Polyphenol-Rich Extracts from Cotoneaster Leaves Inhibit Pro-Inflammatory Enzymes and Protect Human Plasma Components against Oxidative Stress In Vitro

The present study investigated the phenolic profile and biological activity of dry extracts from leaves of C. bullatus, C. zabelii and C. integerrimus—traditional medicinal and dietary plants—and evaluated their potential in adjunctive therapy of cardiovascular diseases. Complementary UHPLC-PDA-ESI-MS3, HPLC-PDA-fingerprint, Folin-Ciocalteu, and n-butanol/HCl assays of the extracts derived by fractionated extraction confirmed that they are rich in structurally diverse polyphenols (47 analytes, content up to 650.8 mg GAE/g dw) with proanthocyanidins (83.3–358.2 mg CYE/g) dominating in C. bullatus and C. zabelii, and flavonoids (53.4–147.8 mg/g) in C. integerrimus.
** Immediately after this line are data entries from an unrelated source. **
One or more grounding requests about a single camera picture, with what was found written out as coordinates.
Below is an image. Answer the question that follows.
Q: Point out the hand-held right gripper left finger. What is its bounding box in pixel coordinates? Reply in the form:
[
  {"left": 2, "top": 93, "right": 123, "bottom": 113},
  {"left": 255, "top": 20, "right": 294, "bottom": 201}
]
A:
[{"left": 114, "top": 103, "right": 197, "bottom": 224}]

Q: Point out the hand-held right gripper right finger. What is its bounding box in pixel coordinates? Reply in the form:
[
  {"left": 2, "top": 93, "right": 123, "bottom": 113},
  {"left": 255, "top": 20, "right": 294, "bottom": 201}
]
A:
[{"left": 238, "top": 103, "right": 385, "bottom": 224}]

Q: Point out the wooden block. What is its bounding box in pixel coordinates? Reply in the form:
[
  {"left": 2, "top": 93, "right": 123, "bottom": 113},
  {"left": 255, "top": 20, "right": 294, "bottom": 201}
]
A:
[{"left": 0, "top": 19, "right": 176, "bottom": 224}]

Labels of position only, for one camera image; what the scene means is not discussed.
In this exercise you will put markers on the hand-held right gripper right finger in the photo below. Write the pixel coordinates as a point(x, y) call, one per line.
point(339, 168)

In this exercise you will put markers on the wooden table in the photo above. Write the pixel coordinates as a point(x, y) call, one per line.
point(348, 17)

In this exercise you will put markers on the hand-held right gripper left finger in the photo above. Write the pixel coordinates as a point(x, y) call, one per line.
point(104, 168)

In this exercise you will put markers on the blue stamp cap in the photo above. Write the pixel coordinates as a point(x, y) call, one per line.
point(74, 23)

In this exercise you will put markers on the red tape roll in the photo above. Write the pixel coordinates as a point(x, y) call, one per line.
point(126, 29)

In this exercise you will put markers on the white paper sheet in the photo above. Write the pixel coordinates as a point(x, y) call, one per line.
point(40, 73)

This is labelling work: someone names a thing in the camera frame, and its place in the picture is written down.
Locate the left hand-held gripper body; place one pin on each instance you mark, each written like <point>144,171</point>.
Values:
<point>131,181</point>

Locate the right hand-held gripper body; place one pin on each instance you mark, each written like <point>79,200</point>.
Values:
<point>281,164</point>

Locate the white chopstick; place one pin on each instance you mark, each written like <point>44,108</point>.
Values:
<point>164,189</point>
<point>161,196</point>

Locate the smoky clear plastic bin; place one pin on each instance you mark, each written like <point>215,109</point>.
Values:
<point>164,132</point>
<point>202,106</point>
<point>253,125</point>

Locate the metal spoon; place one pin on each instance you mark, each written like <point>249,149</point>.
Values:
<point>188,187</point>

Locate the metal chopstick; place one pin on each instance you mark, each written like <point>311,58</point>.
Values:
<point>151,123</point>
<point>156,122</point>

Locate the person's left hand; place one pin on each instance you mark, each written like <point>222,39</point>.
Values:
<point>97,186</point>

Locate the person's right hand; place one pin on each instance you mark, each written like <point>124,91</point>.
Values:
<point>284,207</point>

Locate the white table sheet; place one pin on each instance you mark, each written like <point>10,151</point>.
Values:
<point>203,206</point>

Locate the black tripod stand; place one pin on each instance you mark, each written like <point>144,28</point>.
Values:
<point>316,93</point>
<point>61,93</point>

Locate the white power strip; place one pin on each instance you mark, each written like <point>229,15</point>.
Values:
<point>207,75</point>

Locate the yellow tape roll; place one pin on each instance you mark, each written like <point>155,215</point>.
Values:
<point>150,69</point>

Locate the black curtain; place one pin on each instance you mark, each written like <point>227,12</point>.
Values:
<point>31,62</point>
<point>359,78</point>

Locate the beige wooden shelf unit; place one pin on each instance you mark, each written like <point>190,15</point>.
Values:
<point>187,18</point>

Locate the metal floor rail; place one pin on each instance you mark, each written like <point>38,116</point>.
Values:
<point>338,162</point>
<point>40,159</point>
In chemical in vitro tests of pro-inflammatory enzymes (lipoxygenase, hyaluronidase) inhibition and antioxidant activity (DPPH, FRAP), the extracts effects were dose-, phenolic- and extraction solvent-dependent. The most promising polyphenolic extracts were demonstrated to be effective antioxidants in a biological model of human blood plasma—at in vivo-relevant levels (1–5 µg/mL) they normalized/enhanced the non-enzymatic antioxidant capacity of plasma and effectively prevented peroxynitrite-induced oxidative/nitrative damage of plasma proteins and lipids. As demonstrated in cytotoxicity tests, the extracts were safe—they did not affect viability of human peripheral blood mononuclear cells. In conclusion, Cotoneaster leaves may be useful in development of natural-based products, supporting the treatment of oxidative stress/inflammation-related chronic diseases, including cardiovascular disorders.